The Indian rebellion of 1857 was a large-scale rebellion by soldiers employed by the British East India Company in northern and central India against the company's rule. The spark that led to the mutiny was the issue of new gunpowder cartridges for the Enfield rifle, which was insensitive to local religious prohibition. The key mutineer was Mangal Pandey. In addition, the underlying grievances over British taxation, the ethnic gulf between the British officers and their Indian troops and land annexations played a significant role in the rebellion. Within weeks after Pandey's mutiny, dozens of units of the Indian army joined peasant armies in widespread rebellion. The rebel soldiers were later joined by Indian nobility, many of whom had lost titles and domains under the Doctrine of Lapse and felt that the company had interfered with a traditional system of inheritance. Rebel leaders such as Nana Sahib and the Rani of Jhansi belonged to this group.

After the outbreak of the mutiny in Meerut, the rebels very quickly reached Delhi. The rebels had also captured large tracts of the North-Western Provinces and Awadh (Oudh). Most notably, in Awadh, the rebellion took on the attributes of a patriotic revolt against British presence. However, the British East India Company mobilised rapidly with the assistance of friendly Princely states, but it took the British the remainder of 1857 and the better part of 1858 to suppress the rebellion. Due to the rebels being poorly equipped and having no outside support or funding, they were brutally subdued by the British.

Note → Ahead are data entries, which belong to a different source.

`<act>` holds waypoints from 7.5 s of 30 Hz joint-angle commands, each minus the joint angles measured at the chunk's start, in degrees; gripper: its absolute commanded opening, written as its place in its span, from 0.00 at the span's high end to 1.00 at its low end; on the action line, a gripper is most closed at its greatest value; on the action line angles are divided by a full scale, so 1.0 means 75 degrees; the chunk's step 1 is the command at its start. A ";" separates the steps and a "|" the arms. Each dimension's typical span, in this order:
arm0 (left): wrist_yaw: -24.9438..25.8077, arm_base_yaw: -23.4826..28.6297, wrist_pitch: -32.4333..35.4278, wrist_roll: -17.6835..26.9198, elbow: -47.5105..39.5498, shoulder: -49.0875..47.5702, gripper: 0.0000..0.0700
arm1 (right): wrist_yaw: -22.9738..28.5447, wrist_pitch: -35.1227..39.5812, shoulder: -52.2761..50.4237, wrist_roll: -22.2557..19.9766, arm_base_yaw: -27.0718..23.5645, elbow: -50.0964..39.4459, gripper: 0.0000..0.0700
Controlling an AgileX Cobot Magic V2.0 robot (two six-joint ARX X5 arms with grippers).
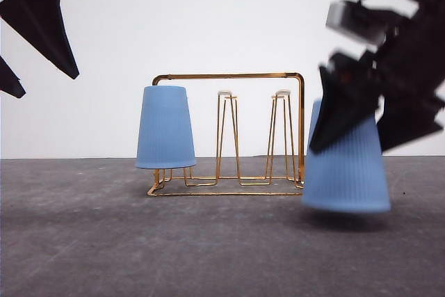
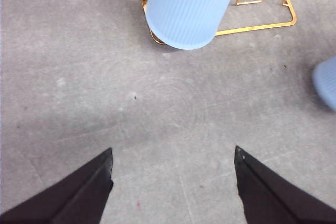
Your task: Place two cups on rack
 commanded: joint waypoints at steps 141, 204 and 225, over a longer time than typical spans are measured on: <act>0.0143 0.3386 0.3284 0.1667 -0.6009 -0.7382 1.00 | -0.0034 0.1526 -0.3903 0.0294 -0.0606 -0.1931 0.97; 0.0143 0.3386 0.3281 0.1667 -0.6009 -0.7382 1.00 | 0.1763 0.1528 -0.9690 0.0223 -0.3016 -0.5862 0.97; 0.0143 0.3386 0.3281 0.1667 -0.6009 -0.7382 1.00 | 0.1763 0.1528 -0.9690 0.0223 -0.3016 -0.5862 0.97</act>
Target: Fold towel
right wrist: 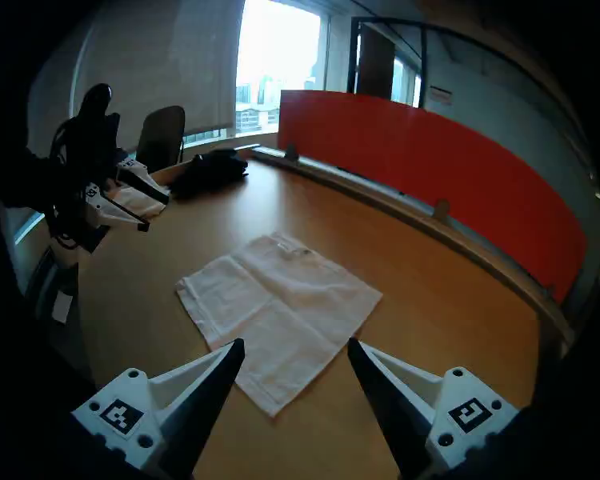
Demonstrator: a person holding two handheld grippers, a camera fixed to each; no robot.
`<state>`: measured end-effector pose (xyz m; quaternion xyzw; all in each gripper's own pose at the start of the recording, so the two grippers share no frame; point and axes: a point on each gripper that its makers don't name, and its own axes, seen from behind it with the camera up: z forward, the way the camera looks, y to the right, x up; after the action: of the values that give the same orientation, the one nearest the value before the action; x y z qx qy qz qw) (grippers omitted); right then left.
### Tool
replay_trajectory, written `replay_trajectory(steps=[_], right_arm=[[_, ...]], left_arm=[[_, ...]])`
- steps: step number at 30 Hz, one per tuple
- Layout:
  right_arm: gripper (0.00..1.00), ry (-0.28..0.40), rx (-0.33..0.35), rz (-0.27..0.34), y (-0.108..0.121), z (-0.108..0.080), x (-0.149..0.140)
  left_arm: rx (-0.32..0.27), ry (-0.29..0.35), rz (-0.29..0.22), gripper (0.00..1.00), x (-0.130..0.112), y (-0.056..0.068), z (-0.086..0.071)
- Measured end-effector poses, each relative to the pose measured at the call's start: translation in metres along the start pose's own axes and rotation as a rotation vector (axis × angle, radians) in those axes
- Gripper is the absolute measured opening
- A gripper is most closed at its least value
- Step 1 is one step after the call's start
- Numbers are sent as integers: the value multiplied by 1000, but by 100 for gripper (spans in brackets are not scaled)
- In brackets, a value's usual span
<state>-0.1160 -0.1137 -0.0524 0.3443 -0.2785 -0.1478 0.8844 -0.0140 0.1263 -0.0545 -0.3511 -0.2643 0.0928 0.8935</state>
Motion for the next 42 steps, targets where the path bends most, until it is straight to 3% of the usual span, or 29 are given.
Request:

In the aftermath, all power was transferred from the British East India Company to the British Crown, which began to administer most of India as a number of provinces. The Crown controlled the company's lands directly and had considerable indirect influence over the rest of India, which consisted of the Princely states ruled by local royal families. There were officially 565 princely states in 1947, but only 21 had actual state governments, and only three were large (Mysore, Hyderabad, and Kashmir). They were absorbed into the independent nation in 1947–48.

British Raj (1858–1947) 

After 1857, the colonial government strengthened and expanded its infrastructure via the court system, legal procedures, and statutes. The Indian Penal Code came into being. In education, Thomas Babington Macaulay had made schooling a priority for the Raj in his famous minute of February 1835 and succeeded in implementing the use of English as the medium of instruction. By 1890 some 60,000 Indians had matriculated. The Indian economy grew at about 1% per year from 1880 to 1920, and the population also grew at 1%. However, from 1910s Indian private industry began to grow significantly. India built a modern railway system in the late 19th century which was the fourth largest in the world. The British Raj invested heavily in infrastructure, including canals and irrigation systems in addition to railways, telegraphy, roads and ports. However, historians have been bitterly divided on issues of economic history, with the Nationalist school arguing that India was poorer at the end of British rule than at the beginning and that impoverishment occurred because of the British.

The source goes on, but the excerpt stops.